Using the listing below, copy exactly the lines from the one containing "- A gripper" to the one containing "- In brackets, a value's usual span", both lines included, and no others.

## Dataset extract
**********

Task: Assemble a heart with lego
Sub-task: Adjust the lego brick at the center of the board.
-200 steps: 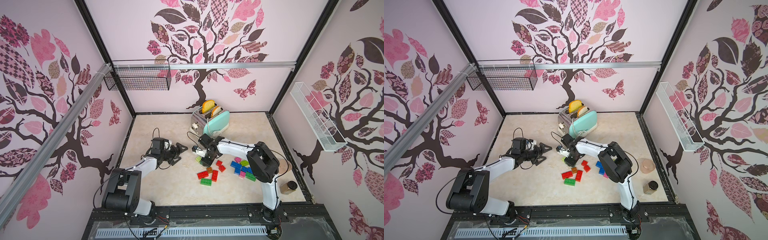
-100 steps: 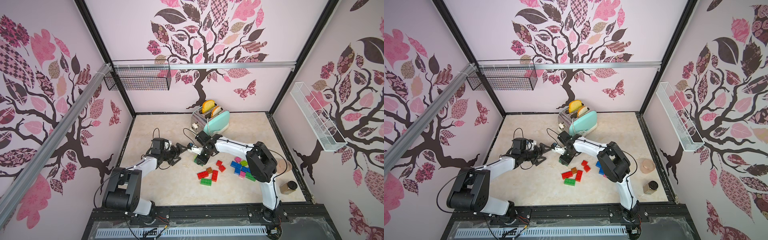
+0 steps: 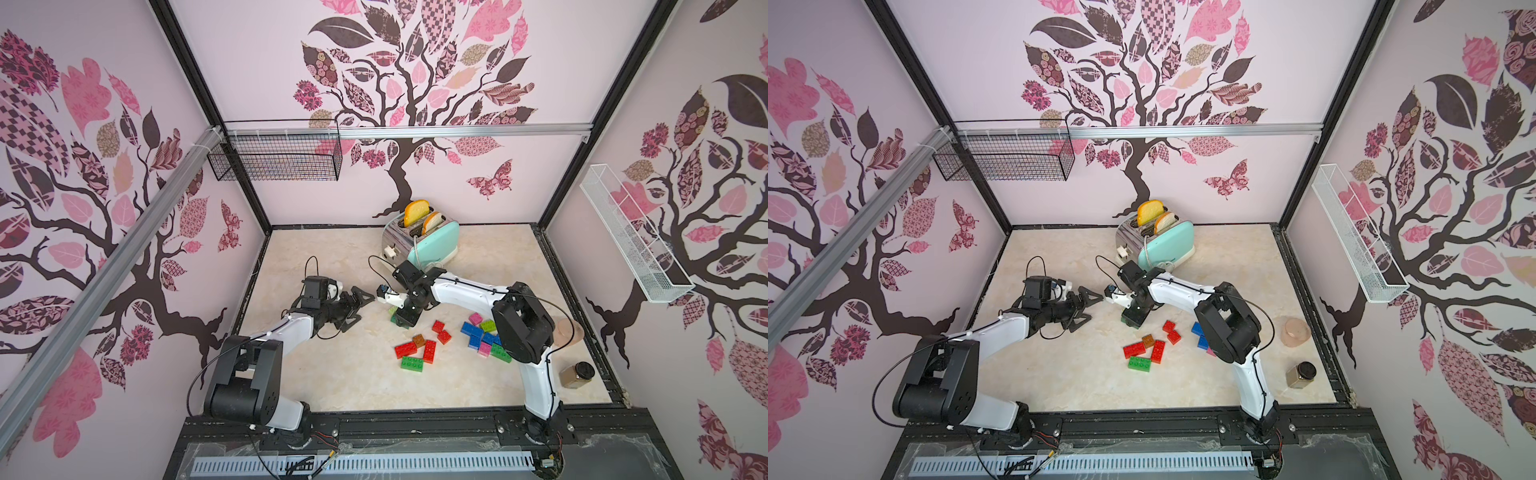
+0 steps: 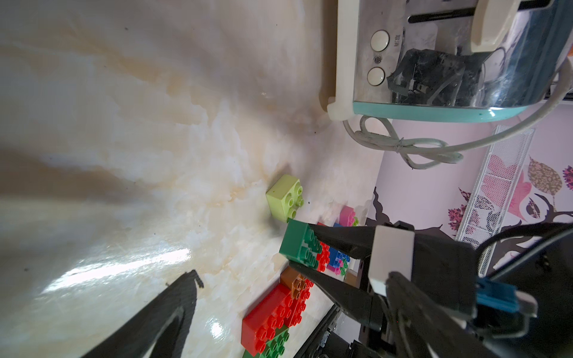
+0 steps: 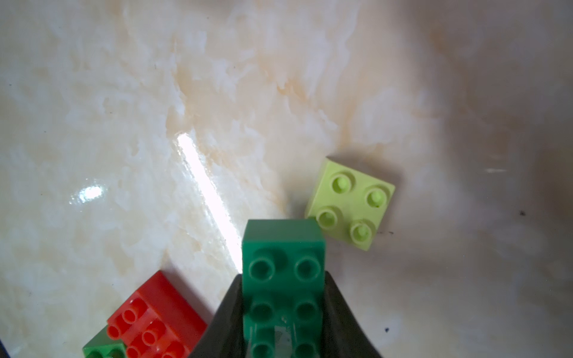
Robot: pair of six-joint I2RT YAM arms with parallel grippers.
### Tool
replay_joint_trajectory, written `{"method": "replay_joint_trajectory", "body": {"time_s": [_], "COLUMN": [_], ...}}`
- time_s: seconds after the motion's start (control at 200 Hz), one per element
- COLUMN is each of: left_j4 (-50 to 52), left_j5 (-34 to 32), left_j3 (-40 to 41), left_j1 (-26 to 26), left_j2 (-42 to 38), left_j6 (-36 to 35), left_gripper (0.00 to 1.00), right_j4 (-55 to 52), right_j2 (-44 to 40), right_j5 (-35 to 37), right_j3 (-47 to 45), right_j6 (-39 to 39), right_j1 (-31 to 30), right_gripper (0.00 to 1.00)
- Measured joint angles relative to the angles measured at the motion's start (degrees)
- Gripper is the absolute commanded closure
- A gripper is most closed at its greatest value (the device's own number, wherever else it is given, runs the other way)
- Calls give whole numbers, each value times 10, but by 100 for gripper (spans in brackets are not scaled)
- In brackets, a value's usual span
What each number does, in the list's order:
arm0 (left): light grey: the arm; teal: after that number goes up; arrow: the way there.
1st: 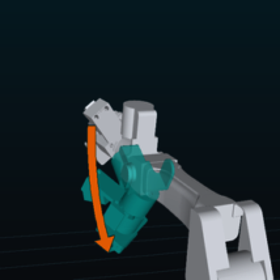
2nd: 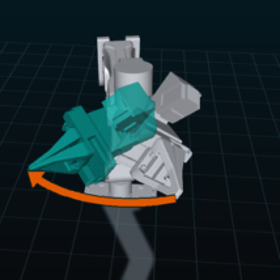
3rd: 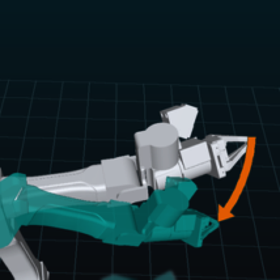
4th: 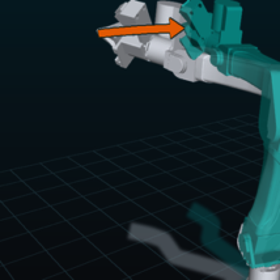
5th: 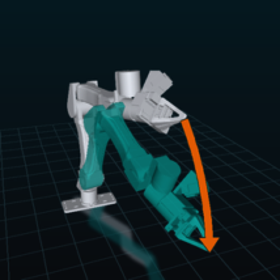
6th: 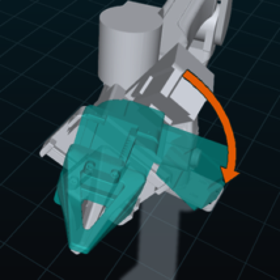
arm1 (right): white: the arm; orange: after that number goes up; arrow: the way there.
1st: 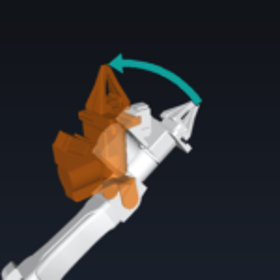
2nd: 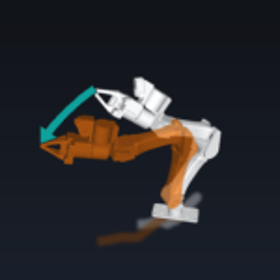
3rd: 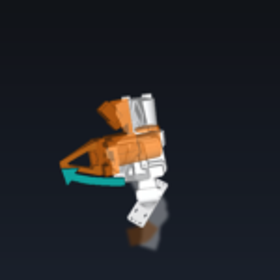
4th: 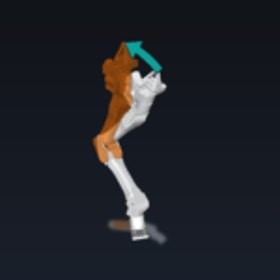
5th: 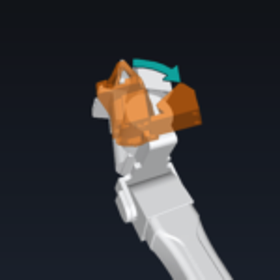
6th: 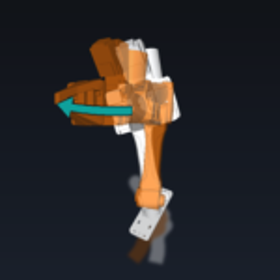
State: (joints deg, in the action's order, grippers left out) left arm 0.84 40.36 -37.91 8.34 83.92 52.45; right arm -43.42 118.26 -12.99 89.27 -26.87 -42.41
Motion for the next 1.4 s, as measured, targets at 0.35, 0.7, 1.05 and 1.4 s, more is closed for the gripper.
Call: {"method": "replay_joint_trajectory", "body": {"time_s": [0.35, 0.7, 1.05, 1.4], "left_j4": [-44, -202, -298, -341], "left_j5": [16, 36, 49, 59], "left_j3": [-1, -23, -37, -44], "left_j1": [26, 63, 67, 73], "left_j2": [38, 155, 205, 228], "left_j6": [30, 119, 178, 205], "left_gripper": [3, 3, 3, 3], "right_j4": [-1, 10, 15, 15], "right_j2": [0, 17, 32, 32], "right_j5": [28, 33, 16, 13], "right_j3": [13, 10, 10, 10], "right_j6": [-1, 21, 26, 38], "right_j1": [59, 63, 63, 56], "right_gripper": [67, 67, 67, 67]}}
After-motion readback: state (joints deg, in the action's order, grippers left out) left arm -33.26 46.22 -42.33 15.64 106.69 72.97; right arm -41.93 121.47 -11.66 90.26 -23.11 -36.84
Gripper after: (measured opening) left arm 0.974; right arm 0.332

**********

## Problem solution
- A gripper is most closed at its greatest value (the device's own number, wherever else it is given, runs the other way)
- Calls give whole numbers, each value times 10, but by 100 for gripper (spans in brackets are not scaled)
- In brackets, a value's usual span

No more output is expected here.